Nearly 1400 pages on this, so maybe this has been conclusively befoe.
In 2011 Chris Froome was outsider. He was earning 80k a year, not that much, few contacts in the sport. But then he apparently took something that catapulted him, according to the Clinic, from an autobus dweller into a contender overnight. Tour of Poland etc.
Now let's say it was all drugs, Froome has extended that form for at least 8 years. He is rich. There's been no actual doping problems
So the question is 'Why is he only one?'. Surely others would try their hand
I would say the general assumption here in the Clinic is that Sky was running a very sophisticated team doping program for all of those years (together with all the other marginal gains stuff, which probably helped marginally too). Probably connected with the official UK efforts for the London Olympics. This program hasn't really been revealed yet, and maybe never will.
Maybe not everything Sky was doing was technically illegal, but in some grey zone of legality. I personally don't think they were using blood bags or anything as crude as that. Why was Froome a part of that despite being an outsider (which he was) - why wouldn't he be if he's on the Vuelta team?

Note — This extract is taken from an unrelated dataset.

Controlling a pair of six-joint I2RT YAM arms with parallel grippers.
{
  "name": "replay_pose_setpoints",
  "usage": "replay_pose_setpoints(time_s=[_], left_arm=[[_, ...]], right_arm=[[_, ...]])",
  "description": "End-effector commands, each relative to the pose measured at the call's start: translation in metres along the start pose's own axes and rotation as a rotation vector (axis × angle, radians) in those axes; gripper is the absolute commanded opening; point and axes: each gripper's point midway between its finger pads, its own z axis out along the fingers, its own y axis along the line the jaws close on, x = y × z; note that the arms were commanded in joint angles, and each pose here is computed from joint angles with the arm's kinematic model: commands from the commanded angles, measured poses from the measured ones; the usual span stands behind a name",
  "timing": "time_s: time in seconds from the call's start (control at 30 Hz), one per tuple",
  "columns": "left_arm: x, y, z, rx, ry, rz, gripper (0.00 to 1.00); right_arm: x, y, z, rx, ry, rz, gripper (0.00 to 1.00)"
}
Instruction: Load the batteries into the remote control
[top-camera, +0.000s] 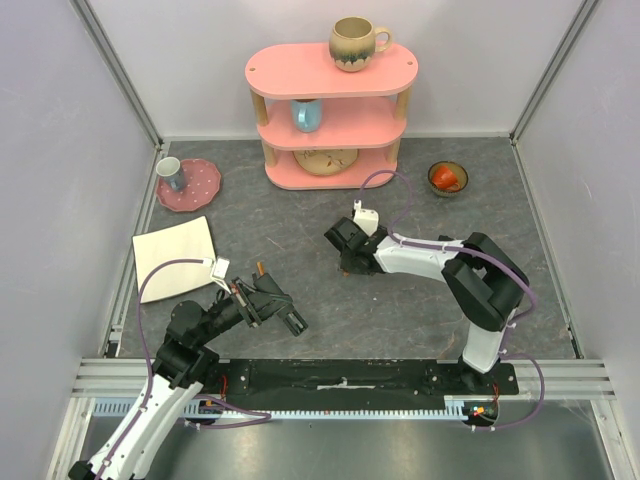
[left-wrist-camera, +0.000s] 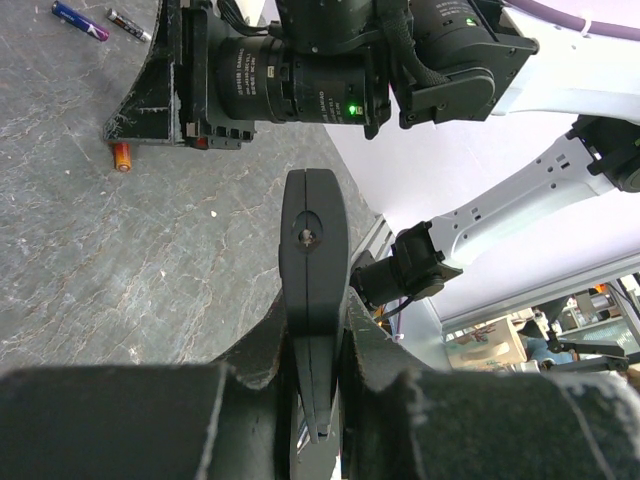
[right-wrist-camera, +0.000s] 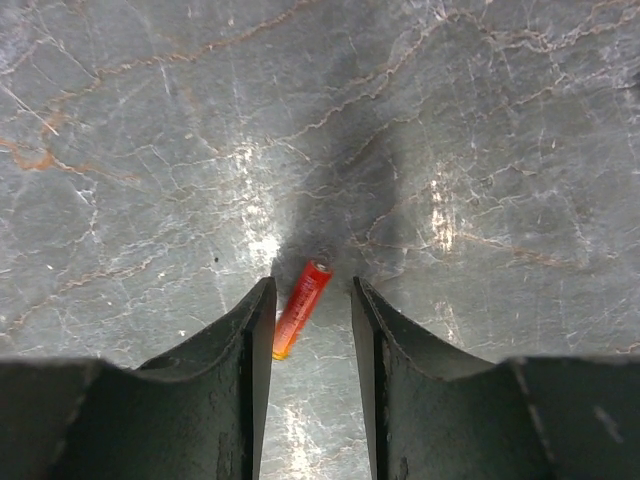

The second assumption is that not every athlete profits from doping equally. This is probably uncontroversial, various genetic factors makes people react differently to all sorts of drugs. Some people for instance are basically immune to morphine. Training level also matters; if you pump a fat male 18-year-old full of anabolic steroids and make him work out under professional guidance for half a year you'll see a more radical transformation than if you do it to an already fit 30-year-old. And if that 18-year-old actually has excellent genetics but just never did anything, then even more so.
It is possible that the factors Froome himself stated for his improved performance (recovery from illness, better coaching, more focused peaking, etc.) and the well known yellow-jersey syndrome (if a rider has a real goal in mind it's easier to give 100% than if you don't think you have a chance anyway) in connection with whatever sinister program Sky was running produced the result we know.
It can be both imo. He probably did try harder, he did train better, and maybe he also did some things along the way that weren't within the rules of the sport.